A Trick for Cutting Smooth Curves on the Bandsaw
Using the back edge of the bandsaw blade to pivot through curves leads to less waste and more accurate cuts.
Ben Strano: I’ve been working on a ukulele build this week, which involves making lots of particle board templates. As part of that, I’ve been cutting a lot template parts on the bandsaw, trying to get as close to the line as I can so I don’t have to route away a lot of waste. In order to do that, I’ve been using the Michael Fortune technique (see below) of pivoting off the back of the blade, especially for starting tapered cuts on the bandsaw in the middle of an edge.
Mike Pekovich: That’s cool. I’ve heard Michael Fortune describe how use the back of the blade to pivot when you’re already inside the cut. Basically, when you’re cutting a curve, you can’t pivot off the teeth because they’ll gouge into the wood as you’re rotating. If the rear of the blade is just centered in your kerf, there’s no bearing point at all so if you don’t move the wood with perfect precision, you’ll get a wobbly cut. But if you rotate the stock just a little bit so that the rear of the blade is touching one side of the kerf as you cut, you have a pivot point off of which to steer. He’d be using a wider blade, like a half inch blade. How wide of a blade are you using?
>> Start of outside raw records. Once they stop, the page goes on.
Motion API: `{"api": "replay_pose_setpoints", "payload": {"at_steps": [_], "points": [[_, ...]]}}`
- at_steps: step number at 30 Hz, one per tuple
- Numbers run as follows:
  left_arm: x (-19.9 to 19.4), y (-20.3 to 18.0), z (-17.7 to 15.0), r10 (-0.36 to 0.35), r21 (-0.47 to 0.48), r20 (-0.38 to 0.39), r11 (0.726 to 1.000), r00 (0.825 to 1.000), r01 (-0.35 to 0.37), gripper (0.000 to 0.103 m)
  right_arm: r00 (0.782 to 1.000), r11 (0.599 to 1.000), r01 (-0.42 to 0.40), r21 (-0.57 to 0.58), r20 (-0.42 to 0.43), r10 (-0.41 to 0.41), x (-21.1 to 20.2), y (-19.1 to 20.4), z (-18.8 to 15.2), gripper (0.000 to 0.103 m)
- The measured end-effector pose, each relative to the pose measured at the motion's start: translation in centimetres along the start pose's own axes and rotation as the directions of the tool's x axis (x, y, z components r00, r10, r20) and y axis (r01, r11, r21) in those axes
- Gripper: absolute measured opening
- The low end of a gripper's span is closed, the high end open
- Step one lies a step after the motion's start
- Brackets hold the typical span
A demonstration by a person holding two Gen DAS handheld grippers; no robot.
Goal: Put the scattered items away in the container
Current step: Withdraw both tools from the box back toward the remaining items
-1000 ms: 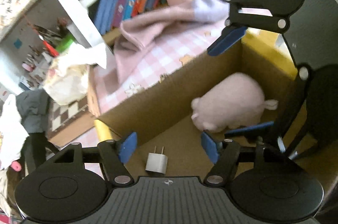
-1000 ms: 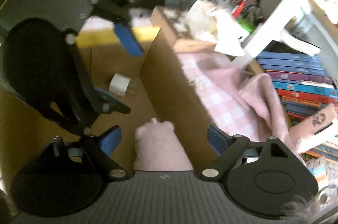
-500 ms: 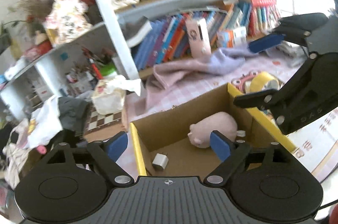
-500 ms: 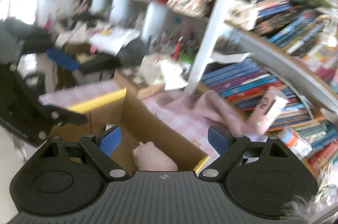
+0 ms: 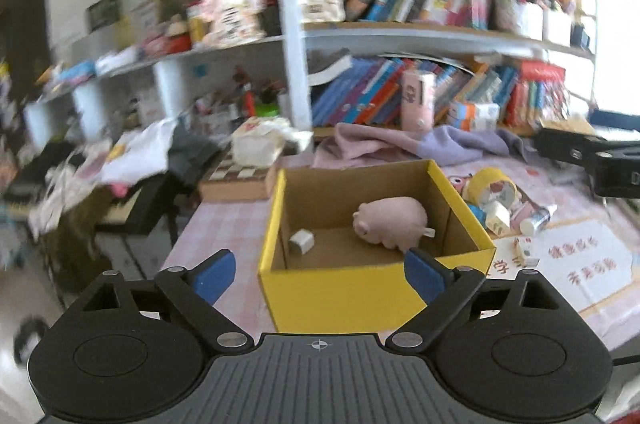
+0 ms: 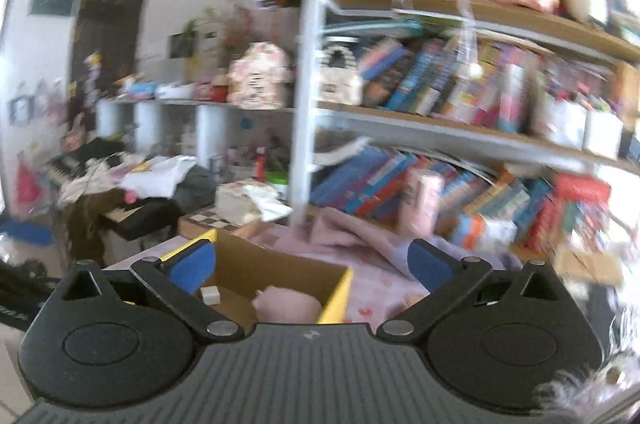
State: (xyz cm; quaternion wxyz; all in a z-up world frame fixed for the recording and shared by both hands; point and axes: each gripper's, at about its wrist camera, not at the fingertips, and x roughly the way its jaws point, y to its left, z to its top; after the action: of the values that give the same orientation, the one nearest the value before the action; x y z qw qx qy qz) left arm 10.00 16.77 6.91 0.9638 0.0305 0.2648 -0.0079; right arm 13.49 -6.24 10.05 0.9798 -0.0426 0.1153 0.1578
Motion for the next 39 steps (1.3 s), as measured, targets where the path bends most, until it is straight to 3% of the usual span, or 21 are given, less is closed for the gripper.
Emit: {"api": "replay_pose_setpoints", "payload": {"at_steps": [4,7,10,14,19,23,27,39], "points": [[-2.0,0.1,-1.6,0.024,-0.058,0.014,0.998,1.0,-0.024,0.094,0.996,0.992,0.093,0.082,-0.006,-0.093,-2.5,-0.1,-1.8,0.103],[-2.9,-0.3,-2.7,0.033,-0.062,0.022,0.998,0.999,-0.032,0.094,0.98,0.975,0.196,0.103,0.013,-0.198,-4.3,0.3,-3.5,0.103],[-3.5,-1.0,-3.8,0.045,-0.043,0.025,0.998,0.999,-0.044,0.094,0.964,0.957,0.265,0.119,-0.043,-0.261,-5.3,0.3,-4.8,0.103],[-4.1,-2.3,-5.0,0.041,-0.032,0.025,0.999,0.999,-0.04,0.094,0.956,0.952,0.273,0.137,-0.147,-0.253,-6.0,0.1,-6.1,0.103],[-3.7,-4.1,-7.3,0.005,-0.063,-0.013,0.998,1.0,-0.006,0.094,0.957,0.969,0.199,0.148,-0.244,-0.159,-6.7,0.4,-7.7,0.103],[-2.7,-5.4,-8.2,-0.033,-0.041,-0.072,0.999,0.997,0.03,0.094,0.954,0.985,0.16,0.061,-0.267,-0.138,-7.6,1.3,-8.3,0.101],[-2.6,-6.6,-8.3,-0.066,-0.021,-0.062,0.998,0.996,0.065,0.094,0.955,0.989,0.141,0.035,-0.268,-0.127,-8.8,1.1,-8.7,0.101],[-0.6,-11.2,-8.3,-0.202,0.064,-0.147,0.975,0.968,0.213,0.094,0.897,0.968,0.245,0.058,-0.392,-0.203,-8.4,-2.1,-10.2,0.101]]}}
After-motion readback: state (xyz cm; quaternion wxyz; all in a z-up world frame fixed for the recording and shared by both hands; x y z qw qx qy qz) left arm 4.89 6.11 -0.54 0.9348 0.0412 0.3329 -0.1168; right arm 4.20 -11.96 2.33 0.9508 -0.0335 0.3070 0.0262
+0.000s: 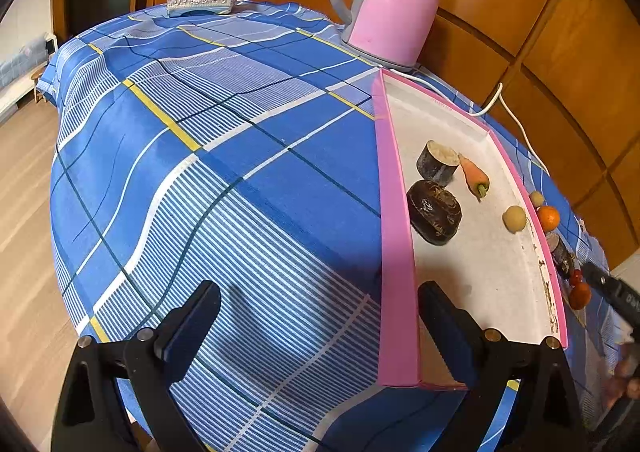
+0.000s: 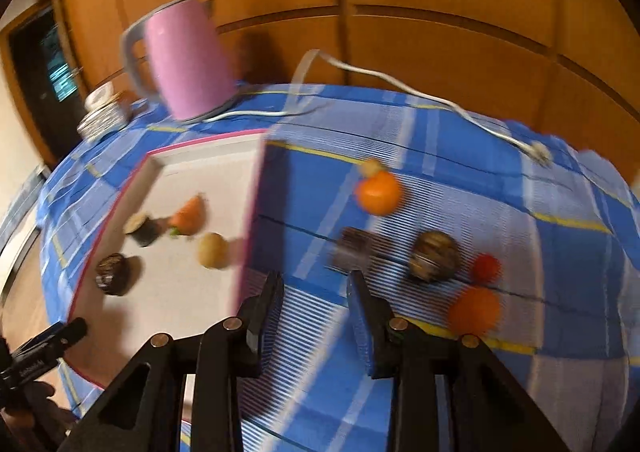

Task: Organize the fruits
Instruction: 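Withdraw the right tool from the tray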

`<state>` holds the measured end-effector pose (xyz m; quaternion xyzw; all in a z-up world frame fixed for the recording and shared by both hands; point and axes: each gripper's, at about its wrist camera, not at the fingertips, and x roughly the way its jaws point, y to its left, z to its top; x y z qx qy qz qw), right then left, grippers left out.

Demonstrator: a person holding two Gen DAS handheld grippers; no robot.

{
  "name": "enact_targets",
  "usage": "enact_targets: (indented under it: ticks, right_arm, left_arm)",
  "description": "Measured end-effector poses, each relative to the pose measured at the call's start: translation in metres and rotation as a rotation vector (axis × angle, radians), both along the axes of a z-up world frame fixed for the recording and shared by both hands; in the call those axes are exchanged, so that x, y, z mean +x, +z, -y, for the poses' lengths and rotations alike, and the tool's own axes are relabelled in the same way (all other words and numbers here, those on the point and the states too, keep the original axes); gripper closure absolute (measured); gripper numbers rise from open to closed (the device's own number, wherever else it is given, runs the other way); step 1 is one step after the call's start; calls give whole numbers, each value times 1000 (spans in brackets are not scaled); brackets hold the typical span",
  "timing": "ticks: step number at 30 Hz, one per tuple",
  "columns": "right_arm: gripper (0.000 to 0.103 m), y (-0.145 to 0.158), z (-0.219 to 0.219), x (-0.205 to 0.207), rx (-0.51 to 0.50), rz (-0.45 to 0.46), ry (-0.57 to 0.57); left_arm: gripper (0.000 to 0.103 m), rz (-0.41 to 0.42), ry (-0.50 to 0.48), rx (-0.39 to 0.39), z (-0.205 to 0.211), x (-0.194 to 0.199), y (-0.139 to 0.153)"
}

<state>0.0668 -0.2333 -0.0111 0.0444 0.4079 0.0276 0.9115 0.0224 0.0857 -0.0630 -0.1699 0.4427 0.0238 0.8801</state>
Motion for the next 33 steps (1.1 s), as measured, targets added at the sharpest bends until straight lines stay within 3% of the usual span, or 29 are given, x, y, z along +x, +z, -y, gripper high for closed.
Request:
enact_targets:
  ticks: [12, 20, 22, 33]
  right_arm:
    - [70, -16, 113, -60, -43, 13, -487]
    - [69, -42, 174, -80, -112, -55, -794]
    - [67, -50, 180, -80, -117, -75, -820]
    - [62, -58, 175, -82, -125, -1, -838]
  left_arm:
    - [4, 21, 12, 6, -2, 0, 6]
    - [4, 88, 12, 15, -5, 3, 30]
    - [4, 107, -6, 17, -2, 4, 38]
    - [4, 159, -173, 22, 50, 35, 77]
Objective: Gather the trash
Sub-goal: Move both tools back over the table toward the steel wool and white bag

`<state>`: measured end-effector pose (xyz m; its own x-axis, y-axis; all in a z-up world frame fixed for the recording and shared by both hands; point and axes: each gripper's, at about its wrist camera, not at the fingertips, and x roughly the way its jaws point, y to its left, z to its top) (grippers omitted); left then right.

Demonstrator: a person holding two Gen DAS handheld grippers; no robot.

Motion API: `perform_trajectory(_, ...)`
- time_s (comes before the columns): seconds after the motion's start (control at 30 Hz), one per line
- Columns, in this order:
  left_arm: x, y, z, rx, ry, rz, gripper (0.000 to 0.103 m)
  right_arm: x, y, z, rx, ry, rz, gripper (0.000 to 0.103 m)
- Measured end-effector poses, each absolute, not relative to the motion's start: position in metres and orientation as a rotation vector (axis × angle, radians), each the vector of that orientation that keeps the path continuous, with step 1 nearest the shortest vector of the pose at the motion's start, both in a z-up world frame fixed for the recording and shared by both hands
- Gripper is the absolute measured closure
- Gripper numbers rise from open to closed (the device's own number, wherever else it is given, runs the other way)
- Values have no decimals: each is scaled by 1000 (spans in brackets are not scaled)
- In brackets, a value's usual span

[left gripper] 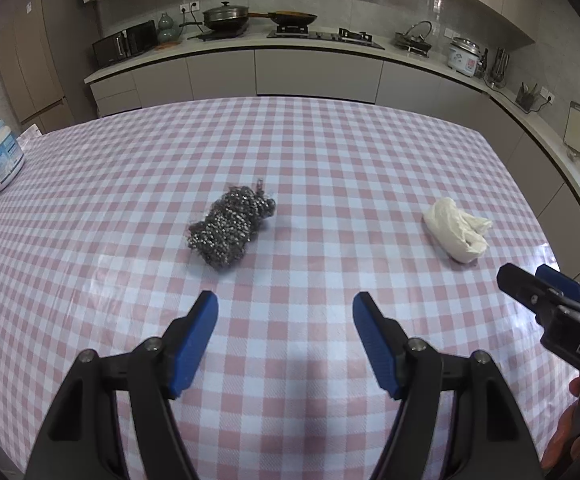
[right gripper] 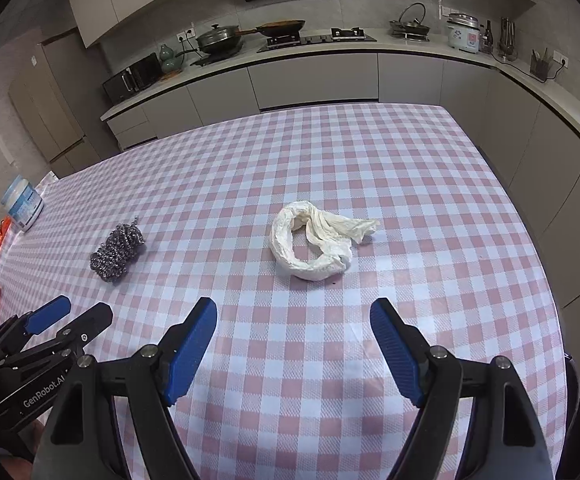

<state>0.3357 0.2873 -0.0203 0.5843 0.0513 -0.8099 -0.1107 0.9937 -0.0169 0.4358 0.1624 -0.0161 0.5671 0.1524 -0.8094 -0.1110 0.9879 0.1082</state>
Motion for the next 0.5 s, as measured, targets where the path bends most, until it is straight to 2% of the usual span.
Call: perform_trajectory(0.5, 370, 314, -35, -63, 965, 118, 32, 478, 168, -38, 51, 994, 120, 22)
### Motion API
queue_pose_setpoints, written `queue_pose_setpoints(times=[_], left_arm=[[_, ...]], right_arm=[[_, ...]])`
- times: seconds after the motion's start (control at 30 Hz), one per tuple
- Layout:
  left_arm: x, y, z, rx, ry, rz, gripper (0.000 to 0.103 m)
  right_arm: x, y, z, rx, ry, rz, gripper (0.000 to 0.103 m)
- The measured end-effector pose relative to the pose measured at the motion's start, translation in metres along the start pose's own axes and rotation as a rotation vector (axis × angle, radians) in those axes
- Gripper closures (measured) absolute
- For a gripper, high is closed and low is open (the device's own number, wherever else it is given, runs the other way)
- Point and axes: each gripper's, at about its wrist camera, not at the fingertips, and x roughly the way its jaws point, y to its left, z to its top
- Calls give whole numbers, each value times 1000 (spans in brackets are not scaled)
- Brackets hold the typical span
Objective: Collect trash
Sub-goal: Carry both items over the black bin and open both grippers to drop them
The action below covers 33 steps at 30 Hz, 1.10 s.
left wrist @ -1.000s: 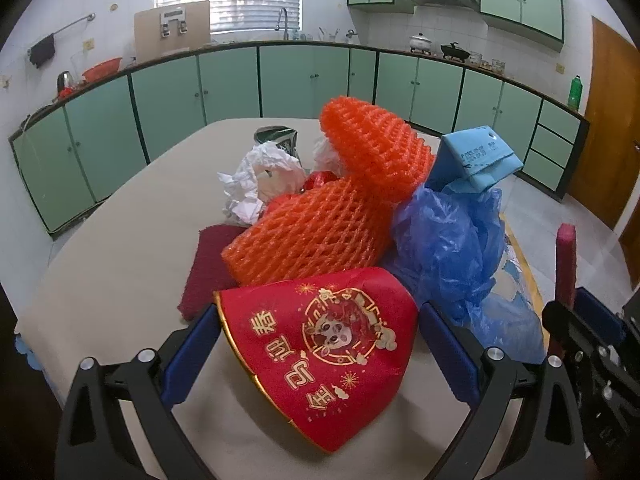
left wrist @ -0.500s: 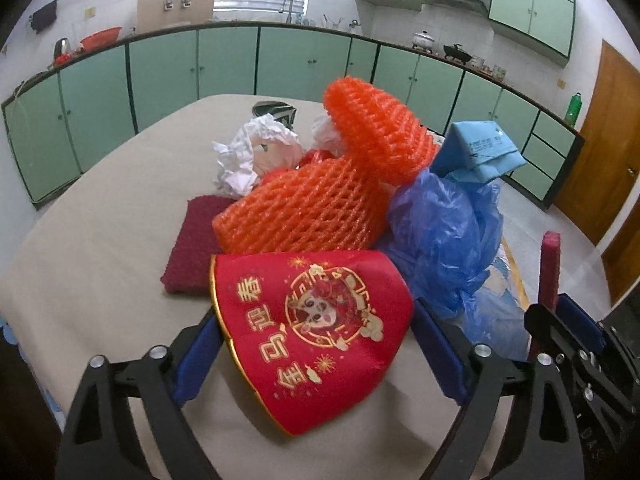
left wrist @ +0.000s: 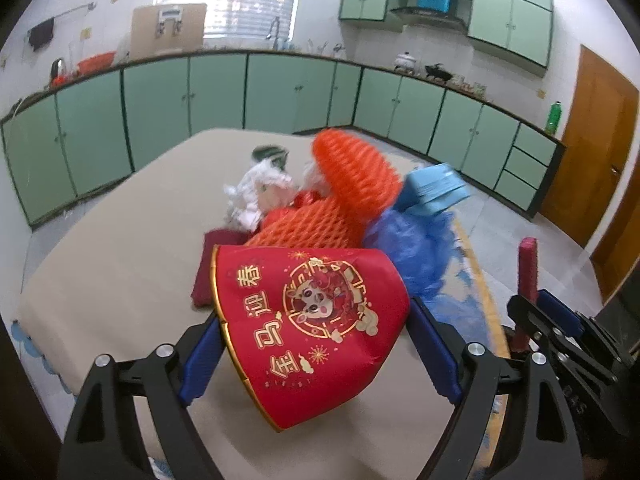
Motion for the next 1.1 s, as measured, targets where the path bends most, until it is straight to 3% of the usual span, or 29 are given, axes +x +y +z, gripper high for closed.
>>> queue_pose_setpoints(times=[0.37, 0.63, 0.83, 1.1], left_arm=[[-8, -74, 5, 177, -46, -129, 18], [2, -143, 2, 295, -49, -281, 18], [23, -187, -3, 349, -18, -360, 18], [55, -230, -9, 365, 54, -434, 18]], right_arm=[[-55, -63, -8, 90, -40, -142, 58], [-85, -128, -21, 162, -46, -282, 58], [-83, -169, -44, 191, -4, -368, 58], [-61, -202, -72, 234, 64, -408, 55]])
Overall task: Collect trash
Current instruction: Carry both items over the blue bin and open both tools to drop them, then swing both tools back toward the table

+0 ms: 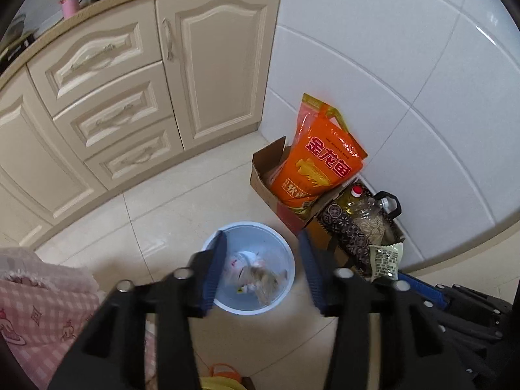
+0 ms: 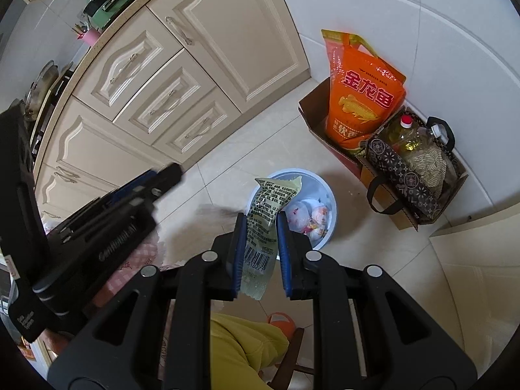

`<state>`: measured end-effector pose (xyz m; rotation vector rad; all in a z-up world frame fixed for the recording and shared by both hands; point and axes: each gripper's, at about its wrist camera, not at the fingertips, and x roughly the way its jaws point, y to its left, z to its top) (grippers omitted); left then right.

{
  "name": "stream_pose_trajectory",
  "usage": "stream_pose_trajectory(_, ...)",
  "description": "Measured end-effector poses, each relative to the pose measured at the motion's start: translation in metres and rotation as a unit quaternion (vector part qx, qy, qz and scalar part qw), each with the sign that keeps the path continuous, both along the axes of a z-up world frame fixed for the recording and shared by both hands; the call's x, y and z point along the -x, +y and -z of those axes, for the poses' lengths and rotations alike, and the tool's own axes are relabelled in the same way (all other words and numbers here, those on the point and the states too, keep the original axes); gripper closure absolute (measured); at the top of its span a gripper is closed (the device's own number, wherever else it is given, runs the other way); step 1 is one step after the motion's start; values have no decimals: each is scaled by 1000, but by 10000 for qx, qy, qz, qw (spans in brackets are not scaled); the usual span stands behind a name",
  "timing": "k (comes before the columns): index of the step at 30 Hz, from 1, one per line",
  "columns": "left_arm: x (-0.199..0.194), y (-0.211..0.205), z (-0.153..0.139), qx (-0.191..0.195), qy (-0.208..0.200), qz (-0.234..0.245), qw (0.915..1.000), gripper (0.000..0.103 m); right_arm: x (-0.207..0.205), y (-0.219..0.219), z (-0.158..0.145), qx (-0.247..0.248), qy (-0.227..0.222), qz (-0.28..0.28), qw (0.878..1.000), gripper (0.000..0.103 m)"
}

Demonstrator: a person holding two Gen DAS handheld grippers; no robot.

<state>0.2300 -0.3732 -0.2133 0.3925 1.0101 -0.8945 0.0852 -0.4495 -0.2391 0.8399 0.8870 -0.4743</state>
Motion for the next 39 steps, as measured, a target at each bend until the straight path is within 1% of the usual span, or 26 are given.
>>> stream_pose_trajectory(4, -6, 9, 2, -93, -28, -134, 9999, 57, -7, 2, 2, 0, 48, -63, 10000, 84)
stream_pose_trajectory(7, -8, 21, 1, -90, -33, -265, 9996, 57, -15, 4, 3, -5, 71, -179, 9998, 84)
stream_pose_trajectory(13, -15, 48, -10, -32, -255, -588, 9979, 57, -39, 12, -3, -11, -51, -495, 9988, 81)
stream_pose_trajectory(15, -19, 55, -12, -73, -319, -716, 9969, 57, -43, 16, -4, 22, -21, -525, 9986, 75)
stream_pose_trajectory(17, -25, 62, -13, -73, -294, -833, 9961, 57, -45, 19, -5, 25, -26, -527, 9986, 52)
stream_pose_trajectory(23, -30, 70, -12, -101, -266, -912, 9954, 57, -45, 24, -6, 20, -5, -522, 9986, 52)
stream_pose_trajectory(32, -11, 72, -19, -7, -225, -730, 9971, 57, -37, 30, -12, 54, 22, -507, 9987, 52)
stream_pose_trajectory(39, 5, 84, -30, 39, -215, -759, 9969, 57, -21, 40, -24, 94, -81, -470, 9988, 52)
Ben: Actually, right now I’m in love with my 3/16-in blade. It was the sharp blade I had on hand.
Mike: Wait, you’re riding the back edge of a 3/16-in blade? That seems kind of narrow.
Ben: It works specifically when starting a tapered cut off of an edge, like when you want to go from parallel to the edge and transition into a curve. You put the piece up against the side of the blade, and then pivot off of the back of the blade into the cut. Doing that, you can start the cut exactly where you want and the blade doesn’t drift at all.
Mike: Wow! That’s a cool technique! Normally going into that kind of cut the blade would get all squirrelly and want to bend away from the stock.
Ben: Yep, but this way you can stick the piece in place, start the cut and then roll. It takes a little practice but once you get the hang of it, it’s very precise.
(Taken from Shop Talk Live Episode 187)
From “Flawless Curves on the Bandsaw” by Michael Fortune, Issue #199
(Read Fortune’s full article here.)
The most common problem encountered when cutting a freehand curve is that the cut is wavy and not always precisely parallel with the line you want to follow. The set on the blade’s teeth (the distance the teeth project from the sides of the blade) allows the wood to move from side to side until it encounters the flat sides of the blade. I found a way to overcome this problem by slightly twisting the wood during the cut so that one side of the kerf remains in contact with the back edge of the blade (see photos, below). In essence, the back of the blade serves as a steady rest, eliminating the side-to-side wobble and allowing you to control the cut with precision. The technique certainly takes some practice (you may want to try it with a wider blade at first), but you’ll be shocked at the results.